Il motivo ripropone, dal punto di vista del rigetto dell’eccezione di inadempimento formulata dalla ricorrente, la critica formulata con il primo motivo alla pronuncia di primo grado per avere ritenuto mancante la prova dell’esistenza di vizi e difetti dell’impianto di riscaldamento e ventilazione e dell’impianto elettrico: anch’esso, pertanto, non può essere accolto.

2. Il ricorso va pertanto rigettato.

Nulla si dispone circa le spese del presente giudizio, non essendosi gli intimati difesi.

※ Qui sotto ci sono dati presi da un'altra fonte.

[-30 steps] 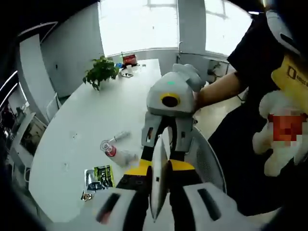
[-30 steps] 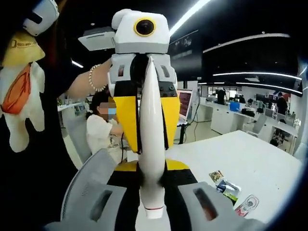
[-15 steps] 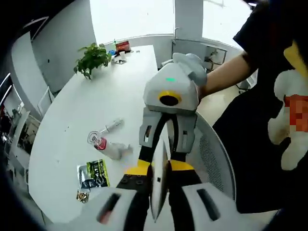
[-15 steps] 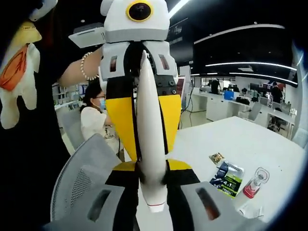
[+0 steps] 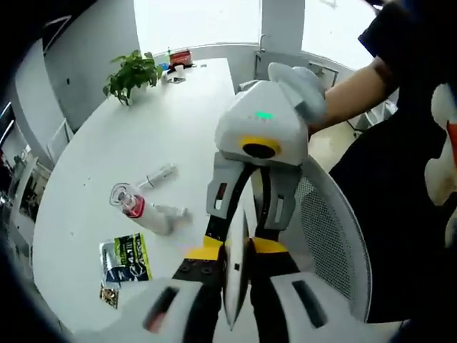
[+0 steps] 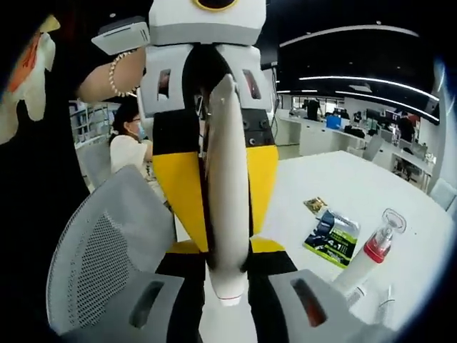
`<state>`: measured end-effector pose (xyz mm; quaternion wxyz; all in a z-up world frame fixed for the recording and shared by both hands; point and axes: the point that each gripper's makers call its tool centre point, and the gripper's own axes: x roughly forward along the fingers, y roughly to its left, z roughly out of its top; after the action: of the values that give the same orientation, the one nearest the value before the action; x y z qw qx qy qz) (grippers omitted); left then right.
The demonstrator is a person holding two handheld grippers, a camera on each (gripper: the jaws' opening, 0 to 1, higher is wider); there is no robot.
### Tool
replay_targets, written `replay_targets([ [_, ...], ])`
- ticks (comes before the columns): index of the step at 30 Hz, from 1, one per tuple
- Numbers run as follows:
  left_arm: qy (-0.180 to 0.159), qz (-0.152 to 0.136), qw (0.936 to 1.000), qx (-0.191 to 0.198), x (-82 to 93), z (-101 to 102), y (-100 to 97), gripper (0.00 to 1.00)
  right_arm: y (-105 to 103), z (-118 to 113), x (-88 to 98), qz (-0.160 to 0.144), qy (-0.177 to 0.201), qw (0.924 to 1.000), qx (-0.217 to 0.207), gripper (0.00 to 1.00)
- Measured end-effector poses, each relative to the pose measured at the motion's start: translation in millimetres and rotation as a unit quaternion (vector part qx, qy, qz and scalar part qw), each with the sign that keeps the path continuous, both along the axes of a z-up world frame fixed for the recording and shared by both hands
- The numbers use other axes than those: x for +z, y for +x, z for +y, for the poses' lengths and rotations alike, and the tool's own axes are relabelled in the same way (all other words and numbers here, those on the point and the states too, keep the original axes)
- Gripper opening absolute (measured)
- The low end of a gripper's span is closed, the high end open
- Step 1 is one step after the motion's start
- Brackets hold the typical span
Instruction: Arrange the skincare products in the storage area until every visible bottle or jar stands upright without overlapping.
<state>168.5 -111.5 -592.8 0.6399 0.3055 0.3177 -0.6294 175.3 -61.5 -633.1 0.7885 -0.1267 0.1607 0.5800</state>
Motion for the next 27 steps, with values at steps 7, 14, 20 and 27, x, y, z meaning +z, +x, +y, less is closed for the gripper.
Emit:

Ai sensi del D.P.R. 30 maggio 2002, n. 115, art. 13, comma 1 quater, si dà atto della sussistenza dei presupposti per il versamento da parte della ricorrente dell’importo a titolo di contributo unificato, pari a quello dovuto per il ricorso a norma dello stesso art. 13, comma 1 bis.

P.Q.M.

La Corte rigetta il ricorso.

Sussistono, D.P.R. 30 maggio 2002, n. 115, ex art. 13, comma 1 quater, i presupposti per il versamento da parte della ricorrente dell’importo a titolo di contributo unificato pari a quello dovuto per il ricorso.

Così deciso in Roma, nella adunanza camerale della sezione seconda civile, il 9 maggio 2018.